Increases In U.S. Worker Productivity, More Than China’s Currency, Responsible For Loss Of U.S. Jobs

Mark Perry
updated | Author's Website


According to AFL-CIO President Richard Trumka:

“The Chinese government has been keeping the renminbi undervalued by about 40% as a deliberate and central plank of its export strategy. That’s a 40% subsidy for the products they send here and a 40% tax on products we try to send there. Our dollars stimulate another nation’s economy while we rack up unsustainable trade deficits at home.

The result is writ large on the walls of the Great Recession: 57,000 U.S. manufacturing facilities shut down in the last 10 years, costing us five-and-a-half million good-paying jobs, nearly half of those to China alone. The loss of these skilled workers, engineers, designers and scientists has undermined our middle class and dangerously eroded our technical, industrial and innovative capacity.”

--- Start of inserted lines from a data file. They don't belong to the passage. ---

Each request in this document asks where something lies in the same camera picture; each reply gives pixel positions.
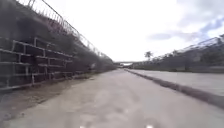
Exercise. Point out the metal fence on embankment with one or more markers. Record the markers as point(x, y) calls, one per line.
point(63, 23)

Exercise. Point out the grey concrete path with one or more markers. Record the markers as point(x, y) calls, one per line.
point(116, 100)

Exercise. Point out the railing on sloped embankment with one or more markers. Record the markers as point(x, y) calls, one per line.
point(200, 44)

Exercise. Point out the grey water channel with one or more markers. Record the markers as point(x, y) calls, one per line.
point(196, 81)

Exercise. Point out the dark block retaining wall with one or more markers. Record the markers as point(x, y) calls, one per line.
point(36, 56)

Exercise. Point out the palm tree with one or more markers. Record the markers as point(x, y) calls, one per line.
point(148, 54)

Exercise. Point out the dirt strip beside path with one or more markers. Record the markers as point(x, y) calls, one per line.
point(30, 95)

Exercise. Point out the sloped concrete embankment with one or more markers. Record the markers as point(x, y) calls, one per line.
point(196, 60)

MP: It’s true that the U.S. has lost more than 5.5 million manufacturing jobs in the last ten years, from more than 17 million jobs in 2000 to fewer than 12 million jobs in 2010 (see top chart above, data here), which is a 32.5% reduction in factory employment.  And yet during that same period, manufacturing output (data here) actually increased by more than 5%, from $3.1 trillion in 2000 to $3.26 trillion (measured in 2005 dollars) this year (see chart above).  On a per employee basis, manufacturing output per worker increased by more than 50%, from $182,000 in 2000 to $278,000 this year (see bottom chart above, measured in 2005 dollars). 

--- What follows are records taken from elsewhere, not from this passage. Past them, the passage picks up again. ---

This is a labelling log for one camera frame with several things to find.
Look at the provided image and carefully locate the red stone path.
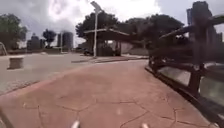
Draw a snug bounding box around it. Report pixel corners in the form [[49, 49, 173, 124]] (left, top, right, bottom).
[[0, 59, 219, 128]]

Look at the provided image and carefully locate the small tree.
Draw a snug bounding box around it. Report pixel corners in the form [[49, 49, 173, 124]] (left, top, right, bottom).
[[41, 28, 57, 48]]

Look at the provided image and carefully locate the dark roofed shelter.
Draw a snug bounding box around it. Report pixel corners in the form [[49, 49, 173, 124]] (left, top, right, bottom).
[[83, 28, 141, 58]]

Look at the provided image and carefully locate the grey building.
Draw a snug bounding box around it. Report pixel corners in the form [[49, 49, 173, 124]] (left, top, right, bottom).
[[56, 30, 74, 51], [26, 32, 46, 52]]

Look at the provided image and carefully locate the tall dark building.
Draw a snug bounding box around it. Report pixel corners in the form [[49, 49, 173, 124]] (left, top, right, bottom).
[[185, 0, 224, 44]]

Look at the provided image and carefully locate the lamp pole with solar panel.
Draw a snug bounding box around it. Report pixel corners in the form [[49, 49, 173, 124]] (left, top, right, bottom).
[[89, 0, 104, 58]]

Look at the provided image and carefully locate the group of large trees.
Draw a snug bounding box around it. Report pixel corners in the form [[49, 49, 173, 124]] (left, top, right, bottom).
[[74, 10, 185, 51]]

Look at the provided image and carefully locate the grey water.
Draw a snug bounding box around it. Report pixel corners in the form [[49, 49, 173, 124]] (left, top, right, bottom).
[[158, 61, 224, 108]]

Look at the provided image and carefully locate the concrete block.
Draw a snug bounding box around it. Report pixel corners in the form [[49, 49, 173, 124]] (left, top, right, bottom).
[[7, 56, 25, 70]]

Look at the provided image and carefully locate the large tree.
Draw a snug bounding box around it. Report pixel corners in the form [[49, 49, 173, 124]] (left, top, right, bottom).
[[0, 13, 28, 51]]

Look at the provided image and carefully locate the dark wooden fence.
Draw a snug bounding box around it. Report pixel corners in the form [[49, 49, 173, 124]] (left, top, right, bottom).
[[148, 14, 224, 101]]

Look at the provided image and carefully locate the dark kerb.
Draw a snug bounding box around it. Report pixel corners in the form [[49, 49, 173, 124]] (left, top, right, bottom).
[[144, 64, 224, 128]]

Since manufacturing output bottomed in June 2009 at $2.53 trillion due to the recession, there has been a 9.5% increase in industrial output, during a period when manufacturing employment actually decreased by almost 1 percent, resulting in an 11% increase in productivity, measured by output per worker. 

Bottom Line: Manufacturing worker productivity has doubled in the last 17 years since 1993, and that has contributed to the loss of more than 11 millions jobs. That is, if factory workers were only as productive today as their counterparts in 1993, it would require more than 23 million factory workers today to produce $3.26 trillion worth of manufacturing output today, instead of the 11.7 million workers employed today to produce that much manufacturing output. 

Therefore, it’s the significant increase in the manufacturing worker productivity that is more responsible for the loss of millions of U.S. manufacturing jobs than the value of the Chinese currency.  Instead of pressuring China to allow its currency to strengthen to increase American factory jobs, it might be even more effective to pass legislation that would make it illegal to increase worker productivity, e.g. enacting legislation prohibiting the use of labor-saving technologies such as internal-combustion and turbine engines, as Don Boudreaux suggests here.